» **PROBLEM**
Lines with the word "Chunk" are the ones wanted. Copy each of them from the entries below.

» **MATERIAL PROVIDED**
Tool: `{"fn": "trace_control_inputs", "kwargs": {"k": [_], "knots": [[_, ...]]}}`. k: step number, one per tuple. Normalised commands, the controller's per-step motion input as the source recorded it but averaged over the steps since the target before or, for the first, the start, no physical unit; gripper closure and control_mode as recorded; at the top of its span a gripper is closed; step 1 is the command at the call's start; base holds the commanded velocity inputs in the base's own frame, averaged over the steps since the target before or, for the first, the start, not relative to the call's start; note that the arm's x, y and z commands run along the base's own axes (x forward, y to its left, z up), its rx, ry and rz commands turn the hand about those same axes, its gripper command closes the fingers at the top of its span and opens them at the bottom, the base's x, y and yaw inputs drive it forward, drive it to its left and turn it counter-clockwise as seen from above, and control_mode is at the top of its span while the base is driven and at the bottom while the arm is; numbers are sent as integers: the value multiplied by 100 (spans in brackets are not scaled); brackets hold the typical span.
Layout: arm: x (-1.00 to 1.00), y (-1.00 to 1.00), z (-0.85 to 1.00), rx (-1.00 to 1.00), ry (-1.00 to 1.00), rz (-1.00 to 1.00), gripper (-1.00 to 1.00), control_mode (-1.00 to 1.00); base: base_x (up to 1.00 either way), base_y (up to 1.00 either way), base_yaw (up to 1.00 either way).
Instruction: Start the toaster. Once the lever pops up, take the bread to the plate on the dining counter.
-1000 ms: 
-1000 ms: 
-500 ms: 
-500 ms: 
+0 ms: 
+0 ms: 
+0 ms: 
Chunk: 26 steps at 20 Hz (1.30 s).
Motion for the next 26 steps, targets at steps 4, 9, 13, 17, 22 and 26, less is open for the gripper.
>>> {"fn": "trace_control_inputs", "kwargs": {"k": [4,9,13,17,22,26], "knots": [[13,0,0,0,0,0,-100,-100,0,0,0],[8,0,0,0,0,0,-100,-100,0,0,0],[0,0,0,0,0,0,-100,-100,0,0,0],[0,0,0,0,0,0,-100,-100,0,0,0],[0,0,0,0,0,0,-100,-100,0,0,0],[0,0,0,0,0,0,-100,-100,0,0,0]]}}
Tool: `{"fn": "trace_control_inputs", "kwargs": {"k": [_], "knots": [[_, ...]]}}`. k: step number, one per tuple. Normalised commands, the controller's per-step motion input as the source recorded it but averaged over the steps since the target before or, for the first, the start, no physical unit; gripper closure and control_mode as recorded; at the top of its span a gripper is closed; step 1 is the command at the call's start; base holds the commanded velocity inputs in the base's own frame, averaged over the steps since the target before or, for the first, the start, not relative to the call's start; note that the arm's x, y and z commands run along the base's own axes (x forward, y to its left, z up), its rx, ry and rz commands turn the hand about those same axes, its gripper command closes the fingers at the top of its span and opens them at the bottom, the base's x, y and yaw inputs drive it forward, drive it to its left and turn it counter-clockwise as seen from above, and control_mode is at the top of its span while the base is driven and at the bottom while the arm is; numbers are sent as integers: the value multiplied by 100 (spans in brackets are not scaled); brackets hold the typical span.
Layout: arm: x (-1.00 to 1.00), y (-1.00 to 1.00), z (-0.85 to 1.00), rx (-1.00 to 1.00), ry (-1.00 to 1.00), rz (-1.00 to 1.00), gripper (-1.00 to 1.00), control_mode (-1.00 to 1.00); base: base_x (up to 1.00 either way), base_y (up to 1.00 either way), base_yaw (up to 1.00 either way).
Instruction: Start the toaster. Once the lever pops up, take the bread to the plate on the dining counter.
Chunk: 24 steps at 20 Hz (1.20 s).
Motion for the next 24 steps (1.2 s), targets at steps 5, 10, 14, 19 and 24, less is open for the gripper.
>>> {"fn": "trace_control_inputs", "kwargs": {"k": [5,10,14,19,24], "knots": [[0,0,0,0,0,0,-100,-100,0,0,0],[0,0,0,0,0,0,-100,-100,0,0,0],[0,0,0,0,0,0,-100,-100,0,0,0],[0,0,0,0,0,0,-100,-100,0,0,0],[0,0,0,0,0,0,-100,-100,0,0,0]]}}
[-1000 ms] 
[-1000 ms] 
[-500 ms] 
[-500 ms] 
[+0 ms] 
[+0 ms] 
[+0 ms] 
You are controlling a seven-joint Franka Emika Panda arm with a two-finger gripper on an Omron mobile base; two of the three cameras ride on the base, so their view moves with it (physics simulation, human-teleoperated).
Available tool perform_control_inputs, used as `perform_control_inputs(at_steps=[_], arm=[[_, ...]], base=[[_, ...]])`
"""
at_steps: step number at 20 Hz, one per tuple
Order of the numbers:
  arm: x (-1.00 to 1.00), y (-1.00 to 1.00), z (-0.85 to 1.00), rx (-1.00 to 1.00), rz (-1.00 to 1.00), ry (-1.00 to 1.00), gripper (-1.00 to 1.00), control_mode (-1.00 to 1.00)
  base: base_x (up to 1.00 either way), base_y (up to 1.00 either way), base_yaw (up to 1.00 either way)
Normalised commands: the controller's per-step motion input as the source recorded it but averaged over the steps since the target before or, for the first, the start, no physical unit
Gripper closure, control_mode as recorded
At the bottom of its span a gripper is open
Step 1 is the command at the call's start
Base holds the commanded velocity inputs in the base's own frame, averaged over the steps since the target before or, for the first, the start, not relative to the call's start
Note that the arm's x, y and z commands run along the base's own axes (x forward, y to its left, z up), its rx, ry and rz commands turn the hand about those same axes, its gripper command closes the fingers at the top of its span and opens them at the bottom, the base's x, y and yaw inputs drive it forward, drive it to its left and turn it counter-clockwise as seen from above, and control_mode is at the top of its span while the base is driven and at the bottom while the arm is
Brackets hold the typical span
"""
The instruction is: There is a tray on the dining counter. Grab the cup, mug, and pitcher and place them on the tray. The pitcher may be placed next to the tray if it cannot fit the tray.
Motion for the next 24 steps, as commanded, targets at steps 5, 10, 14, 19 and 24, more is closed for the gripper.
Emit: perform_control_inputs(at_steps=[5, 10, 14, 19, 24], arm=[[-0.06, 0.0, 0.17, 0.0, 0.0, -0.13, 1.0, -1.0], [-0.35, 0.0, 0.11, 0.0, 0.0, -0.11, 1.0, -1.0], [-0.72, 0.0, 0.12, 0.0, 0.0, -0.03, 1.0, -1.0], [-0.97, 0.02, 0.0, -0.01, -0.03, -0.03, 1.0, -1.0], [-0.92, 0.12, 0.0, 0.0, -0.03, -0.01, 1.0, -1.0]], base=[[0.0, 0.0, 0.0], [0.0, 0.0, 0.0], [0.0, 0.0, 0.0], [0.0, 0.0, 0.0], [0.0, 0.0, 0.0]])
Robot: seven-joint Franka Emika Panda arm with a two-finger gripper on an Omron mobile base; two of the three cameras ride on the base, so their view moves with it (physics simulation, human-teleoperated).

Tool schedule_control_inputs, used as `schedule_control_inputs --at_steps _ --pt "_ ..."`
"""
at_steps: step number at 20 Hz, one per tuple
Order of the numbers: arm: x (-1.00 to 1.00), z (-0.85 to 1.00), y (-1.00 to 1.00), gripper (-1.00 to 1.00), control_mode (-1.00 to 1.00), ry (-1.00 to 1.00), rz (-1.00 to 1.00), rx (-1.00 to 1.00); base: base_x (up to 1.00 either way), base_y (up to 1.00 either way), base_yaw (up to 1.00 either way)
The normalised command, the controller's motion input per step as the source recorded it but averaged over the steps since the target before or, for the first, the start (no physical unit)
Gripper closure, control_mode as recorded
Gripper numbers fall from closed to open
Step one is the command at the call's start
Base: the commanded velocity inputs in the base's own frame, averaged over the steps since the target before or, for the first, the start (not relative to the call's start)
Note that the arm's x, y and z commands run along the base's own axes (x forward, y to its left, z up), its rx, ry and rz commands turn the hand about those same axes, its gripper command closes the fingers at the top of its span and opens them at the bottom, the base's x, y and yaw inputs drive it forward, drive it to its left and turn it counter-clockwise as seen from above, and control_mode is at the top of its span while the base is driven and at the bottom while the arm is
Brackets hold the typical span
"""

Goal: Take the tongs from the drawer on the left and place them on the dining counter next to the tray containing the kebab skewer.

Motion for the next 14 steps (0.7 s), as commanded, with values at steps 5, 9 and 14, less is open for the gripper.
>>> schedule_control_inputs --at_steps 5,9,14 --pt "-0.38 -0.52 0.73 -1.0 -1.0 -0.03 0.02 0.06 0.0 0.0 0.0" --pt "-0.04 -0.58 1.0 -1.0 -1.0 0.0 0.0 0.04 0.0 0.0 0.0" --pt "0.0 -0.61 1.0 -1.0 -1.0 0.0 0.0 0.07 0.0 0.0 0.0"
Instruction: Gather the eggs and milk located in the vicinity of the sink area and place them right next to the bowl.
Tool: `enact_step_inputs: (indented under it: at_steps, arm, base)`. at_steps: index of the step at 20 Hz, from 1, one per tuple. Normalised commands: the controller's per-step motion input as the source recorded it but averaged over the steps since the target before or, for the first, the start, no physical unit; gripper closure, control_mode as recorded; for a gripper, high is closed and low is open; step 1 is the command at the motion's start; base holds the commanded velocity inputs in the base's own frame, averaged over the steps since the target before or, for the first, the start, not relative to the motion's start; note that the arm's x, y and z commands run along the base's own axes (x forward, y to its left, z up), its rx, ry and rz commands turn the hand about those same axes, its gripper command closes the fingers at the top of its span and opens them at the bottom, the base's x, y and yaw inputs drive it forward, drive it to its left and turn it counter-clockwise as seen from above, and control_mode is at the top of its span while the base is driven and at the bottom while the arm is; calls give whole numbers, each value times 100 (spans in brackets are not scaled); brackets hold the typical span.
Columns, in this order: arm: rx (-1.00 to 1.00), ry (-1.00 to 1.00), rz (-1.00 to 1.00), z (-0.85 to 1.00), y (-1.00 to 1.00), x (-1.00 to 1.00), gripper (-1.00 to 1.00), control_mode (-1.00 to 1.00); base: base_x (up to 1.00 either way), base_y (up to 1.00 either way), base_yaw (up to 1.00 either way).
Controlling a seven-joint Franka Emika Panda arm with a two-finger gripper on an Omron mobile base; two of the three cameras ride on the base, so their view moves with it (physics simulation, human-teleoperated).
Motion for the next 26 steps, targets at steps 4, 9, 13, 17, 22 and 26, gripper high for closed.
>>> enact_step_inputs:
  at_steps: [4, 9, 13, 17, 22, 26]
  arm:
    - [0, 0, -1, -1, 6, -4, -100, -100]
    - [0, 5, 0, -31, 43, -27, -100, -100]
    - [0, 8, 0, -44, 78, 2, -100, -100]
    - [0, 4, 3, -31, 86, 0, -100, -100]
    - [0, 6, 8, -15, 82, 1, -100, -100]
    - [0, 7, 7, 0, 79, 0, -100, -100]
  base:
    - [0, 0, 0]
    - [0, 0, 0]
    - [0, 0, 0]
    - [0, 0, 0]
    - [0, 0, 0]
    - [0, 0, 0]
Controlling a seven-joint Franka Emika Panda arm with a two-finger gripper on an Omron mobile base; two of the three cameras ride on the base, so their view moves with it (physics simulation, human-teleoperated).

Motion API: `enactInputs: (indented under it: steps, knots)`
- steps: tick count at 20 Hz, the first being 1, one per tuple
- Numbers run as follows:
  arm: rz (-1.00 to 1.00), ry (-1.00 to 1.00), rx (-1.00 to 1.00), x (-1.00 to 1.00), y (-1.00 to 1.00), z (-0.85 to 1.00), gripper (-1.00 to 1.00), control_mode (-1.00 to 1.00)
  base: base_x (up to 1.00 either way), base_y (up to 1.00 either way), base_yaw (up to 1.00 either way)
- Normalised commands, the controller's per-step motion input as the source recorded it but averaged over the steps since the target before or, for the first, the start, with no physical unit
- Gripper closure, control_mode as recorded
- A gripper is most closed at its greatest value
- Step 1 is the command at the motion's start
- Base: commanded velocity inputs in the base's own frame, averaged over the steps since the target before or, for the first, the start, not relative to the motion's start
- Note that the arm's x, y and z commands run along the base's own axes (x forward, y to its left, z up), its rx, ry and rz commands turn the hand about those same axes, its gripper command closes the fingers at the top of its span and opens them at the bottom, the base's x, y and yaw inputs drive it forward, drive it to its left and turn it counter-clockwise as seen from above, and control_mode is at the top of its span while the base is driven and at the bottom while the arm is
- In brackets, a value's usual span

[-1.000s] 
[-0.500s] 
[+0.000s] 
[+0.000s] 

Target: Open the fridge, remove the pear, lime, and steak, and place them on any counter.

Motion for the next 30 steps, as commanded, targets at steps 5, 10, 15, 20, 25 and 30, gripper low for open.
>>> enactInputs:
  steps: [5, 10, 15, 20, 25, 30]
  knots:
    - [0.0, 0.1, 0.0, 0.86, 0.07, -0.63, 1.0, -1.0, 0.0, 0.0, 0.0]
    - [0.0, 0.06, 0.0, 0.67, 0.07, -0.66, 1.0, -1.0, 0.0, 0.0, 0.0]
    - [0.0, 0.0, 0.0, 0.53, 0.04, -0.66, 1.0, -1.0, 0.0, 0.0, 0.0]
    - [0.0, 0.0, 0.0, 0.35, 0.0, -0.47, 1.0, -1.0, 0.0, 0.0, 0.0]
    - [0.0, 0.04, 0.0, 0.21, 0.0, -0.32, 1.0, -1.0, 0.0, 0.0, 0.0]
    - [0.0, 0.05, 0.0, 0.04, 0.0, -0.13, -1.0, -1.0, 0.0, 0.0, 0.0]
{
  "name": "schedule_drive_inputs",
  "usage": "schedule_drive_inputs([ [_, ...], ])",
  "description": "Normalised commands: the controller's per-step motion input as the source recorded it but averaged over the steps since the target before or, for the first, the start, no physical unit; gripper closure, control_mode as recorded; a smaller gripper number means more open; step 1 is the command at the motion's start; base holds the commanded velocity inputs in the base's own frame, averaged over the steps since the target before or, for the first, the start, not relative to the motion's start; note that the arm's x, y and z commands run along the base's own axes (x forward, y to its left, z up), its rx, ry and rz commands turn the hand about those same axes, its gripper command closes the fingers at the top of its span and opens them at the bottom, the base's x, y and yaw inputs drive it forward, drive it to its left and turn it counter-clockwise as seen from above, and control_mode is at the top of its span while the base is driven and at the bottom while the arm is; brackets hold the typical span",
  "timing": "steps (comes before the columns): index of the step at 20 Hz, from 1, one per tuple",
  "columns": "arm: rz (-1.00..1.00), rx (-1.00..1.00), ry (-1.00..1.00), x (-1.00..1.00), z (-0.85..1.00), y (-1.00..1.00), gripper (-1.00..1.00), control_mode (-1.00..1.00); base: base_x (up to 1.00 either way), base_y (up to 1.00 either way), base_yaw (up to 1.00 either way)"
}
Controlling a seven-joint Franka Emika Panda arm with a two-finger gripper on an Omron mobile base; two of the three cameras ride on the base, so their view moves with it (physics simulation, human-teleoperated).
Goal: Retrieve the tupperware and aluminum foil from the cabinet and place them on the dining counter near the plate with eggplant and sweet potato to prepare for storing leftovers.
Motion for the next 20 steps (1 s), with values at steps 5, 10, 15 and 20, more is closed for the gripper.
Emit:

» **RESPONSE**
Chunk: 26 steps at 20 Hz (1.30 s).
Chunk: 24 steps at 20 Hz (1.20 s).

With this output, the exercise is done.